The benchmark Standard & Poor’s GSCI gauge advanced 20%, more than the 9.1% gain in the MSCI World Index of stocks and 5.3% return on a Bank of America Merrill Lynch index of Treasuries. Currency traders are betting on a stronger dollar, sending a contrarian signal because commodities moved in an opposite direction to the currency in 16 of the past 20 quarters, data compiled by Bloomberg show.
Silver, an investment and an industrial material, will jump as much as 37% next year, leading gains in the 15 commodities covered in a Bloomberg survey of more than 100 analysts, traders and investors. Zinc, this year’s worst-performing metal, will appreciate 21%. Arabica coffee, which reached a 13-year high last week, will be the weakest performer , adding no more than about 7%.
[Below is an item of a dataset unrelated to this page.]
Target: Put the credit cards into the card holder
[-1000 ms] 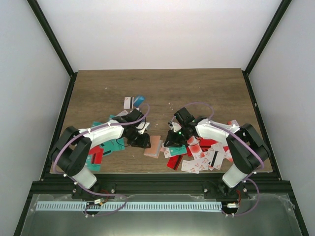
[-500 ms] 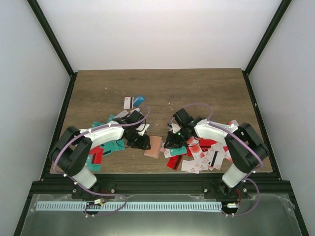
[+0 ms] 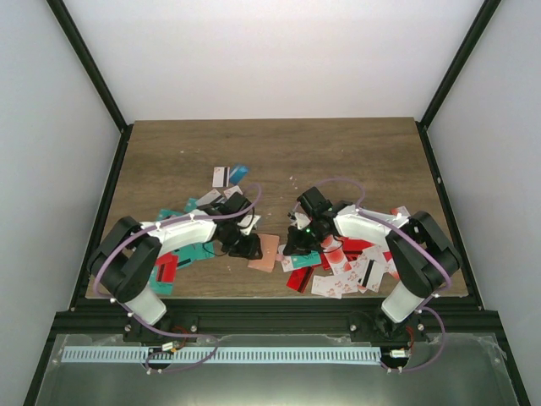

The strength in demand “has been a surprise considering that we’ve just come out of the worst recession since the 1930s and carnage in most asset classes,” Londonbased Roxana Mohammadian-Molina , one of a team of 18 analysts at Barclays Capital who correctly called the bottom in oil and copper last year, said by phone December 22. The bank says US natural gas, will be the only one of the 25 commodity prices it follows that will average less next year.
Stocks Short
Global stocks are still about $11 trillion short of the record $62.6 trillion of market capitalisation reached in October 2007, data compiled by Bloomberg show. Over the same period, commodity assets under management rose about 80% to $354 billion, and will attract a total of $60 billion in new money this year, the second most after 2009, Barclays estimates. The S&P GSCI Index is extending last year’s 50% advance, which also beat the 27% jump in the MSCI World Index and the 3.7% loss on Treasuries.
Investors favored raw materials this year as China, the biggest user of everything from coal to iron ore to zinc, led the recovery from the first global recession since World War II. With economies now expanding , competition for raw materials is intensifying. US growth will rise to 3.25% in the fourth quarter of 2011, from 2.5 percent in the first, according to the median estimates of as many as 66 economists surveyed by Bloomberg. China’s will slow to 9% next year from 10% in 2010.